I recommend reading the whole post (and watching the videos, if you’re more of a visual person or whatever), but here’s the bullet-point version of Ross’s claims if you absolutely insist (emphasis removed from the original):
- Online U.S. political communities will morph from a campaign fundraising role to a governing role.
- Rather than one centrally governed behemoth, MyBO is enabling a thousand small campaigns to flourish…This kind of swarm politics has generated enormous amounts of energy (and money) from ordinary citizens.
- Technology (infrastructure and know-how) will become a necessary core competence in all U.S. political campaigns…Campaigns that maintain or are able to tap into a continuity of software, infrastructure and human capital will have serious advantage.
- When lobbyist data, earmark data etc. is available in standard formats it will be a great leap forward for more transparency in government.
Responses 1-3 are in varying stages of already being true. Number 4, on the other hand, has a long way to go (although the folks at the Sunlight Foundation are plugging away on that front).
Whether Franklin-Hodge’s vision of digital democracy comes to fruition, the devil will be in the details. An underlying concern voiced by Lazer is how the nodes (citizens and groups) at the edges of U.S. politics might use digital networks to enhance traditional mechanisms of representation (politicians and political parties). I would build off this insight to ask both authors whether they think the architecture of the network and the technologies that run it will also play an important role in determining the fate of netwoked democracy? If so, how do we design networks to facilitate democratic practice?
As a number of folks have argued, the choice of particular platforms and standards will enable certain forms of civic engagement while foreclosing or devaluing others.

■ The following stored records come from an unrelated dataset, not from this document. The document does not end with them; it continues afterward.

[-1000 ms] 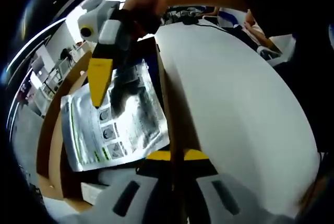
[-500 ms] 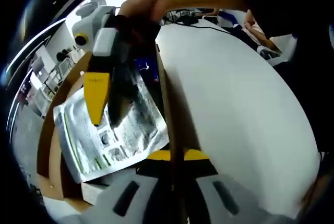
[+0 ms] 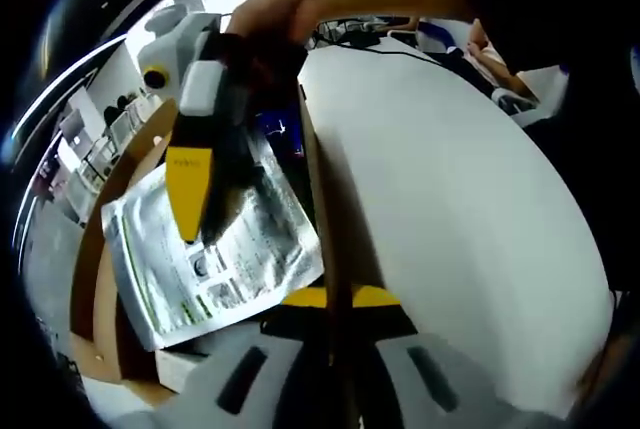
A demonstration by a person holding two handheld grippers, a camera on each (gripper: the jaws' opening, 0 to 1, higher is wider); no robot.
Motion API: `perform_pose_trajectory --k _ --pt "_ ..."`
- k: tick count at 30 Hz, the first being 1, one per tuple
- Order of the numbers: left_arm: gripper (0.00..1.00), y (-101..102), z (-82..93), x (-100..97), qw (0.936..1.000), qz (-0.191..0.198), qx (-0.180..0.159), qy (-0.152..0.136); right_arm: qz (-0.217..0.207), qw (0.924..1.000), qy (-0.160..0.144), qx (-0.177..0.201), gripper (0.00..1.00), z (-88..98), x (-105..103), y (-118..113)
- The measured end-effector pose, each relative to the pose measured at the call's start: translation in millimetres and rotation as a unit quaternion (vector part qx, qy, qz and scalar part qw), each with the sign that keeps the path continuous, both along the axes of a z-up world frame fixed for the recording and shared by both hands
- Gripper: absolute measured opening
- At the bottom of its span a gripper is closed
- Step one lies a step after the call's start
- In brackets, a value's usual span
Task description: Operate the shoe box by opening the lid, removing the specified soft item, and placing it in the target area until the item is outside and the box remains undamaged.
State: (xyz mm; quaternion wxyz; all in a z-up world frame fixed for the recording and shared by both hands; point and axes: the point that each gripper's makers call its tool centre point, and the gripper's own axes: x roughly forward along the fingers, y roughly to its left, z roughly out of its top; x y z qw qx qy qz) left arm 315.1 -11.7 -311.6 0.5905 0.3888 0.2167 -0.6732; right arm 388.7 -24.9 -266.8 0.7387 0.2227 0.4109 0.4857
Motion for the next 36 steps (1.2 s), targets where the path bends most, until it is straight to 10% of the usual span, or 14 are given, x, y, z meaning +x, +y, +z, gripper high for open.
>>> perform_pose_trajectory --k 36 --pt "0.03 -0.7 -2.7 3.2 1.0000 0.001 -0.003 0.002 -0.009 0.9999 -0.010 -0.002 0.02 8.7 -3.4 -1.4"
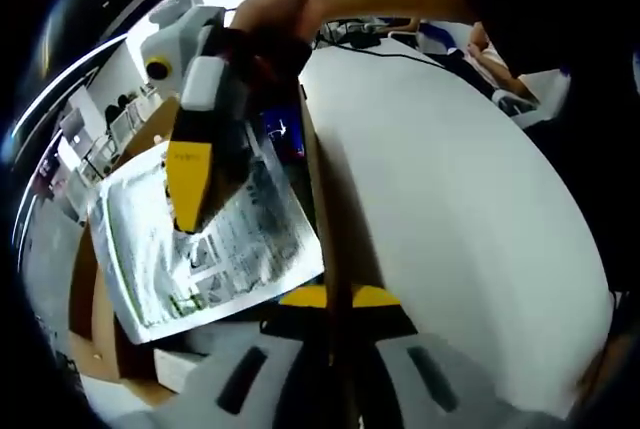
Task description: Operate the shoe box by opening the lid, removing the specified soft item, and placing it in the target area until the item is outside and the box remains undamaged.
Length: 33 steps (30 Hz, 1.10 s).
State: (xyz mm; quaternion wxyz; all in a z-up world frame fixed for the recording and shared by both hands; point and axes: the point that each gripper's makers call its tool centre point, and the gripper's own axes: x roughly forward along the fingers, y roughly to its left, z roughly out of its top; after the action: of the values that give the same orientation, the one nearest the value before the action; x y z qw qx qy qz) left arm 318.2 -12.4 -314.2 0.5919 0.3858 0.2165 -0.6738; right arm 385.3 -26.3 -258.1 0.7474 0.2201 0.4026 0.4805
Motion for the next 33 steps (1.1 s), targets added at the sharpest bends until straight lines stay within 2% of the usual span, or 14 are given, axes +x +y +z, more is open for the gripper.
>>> perform_pose_trajectory --k 10,15,18,26,33 --pt "0.03 0.5 0.4 -1.8 1.0000 0.001 -0.001 0.001 -0.019 0.9997 -0.015 0.000 0.02 10.2 5.5 -13.0" --pt "0.03 0.5 0.4 -2.8 1.0000 0.001 -0.001 0.001 -0.032 0.9990 -0.030 0.005 0.02 21.1 9.8 -23.5" --pt "0.03 0.6 0.4 -3.4 1.0000 0.002 0.000 0.001 -0.040 0.9984 -0.039 0.008 0.02 26.0 4.3 -25.0" --pt "0.03 0.7 0.3 -3.4 1.0000 0.005 0.000 0.005 -0.058 0.9968 -0.051 0.020 0.02 39.0 8.9 -42.9" --pt "0.03 0.7 0.1 -3.0 1.0000 0.005 0.001 0.005 -0.075 0.9948 -0.061 0.031 0.01 49.8 0.2 -53.4"
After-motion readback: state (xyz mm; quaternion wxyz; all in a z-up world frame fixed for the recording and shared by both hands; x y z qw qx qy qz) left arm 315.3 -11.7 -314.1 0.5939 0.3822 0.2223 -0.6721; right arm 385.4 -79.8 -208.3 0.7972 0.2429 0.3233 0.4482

Furthermore, just because voters could gain access to the same kinds of technologies doesn’t mean they’ll use them equally effectively or even in the same ways (check out Eszter Hargittai’s research on skillful Internet use if you want some really sobering examples).
All of this is to say that the prospect of a networked polis (like a networked public sphere) presents a number of problems and challenges that few (if any) societies have been able to resolve with earlier communications technologies or institutional formations. In the ancient Greek version of the polis, a narrow class of citizens (land-owning men of means) had the ability and the right to participate. While contemporary democracies have become more populist and inclusive, the reality is that the playing field remains wildly uneven in favor of the wealthy, the well-educated, and the well-connected.
If the future imagined by Franklin-Hodge, Lazer, and others indeed comes to pass, all the fiber optic cable in the world will not make the democratization of effective citizenship any less of an uphill battle.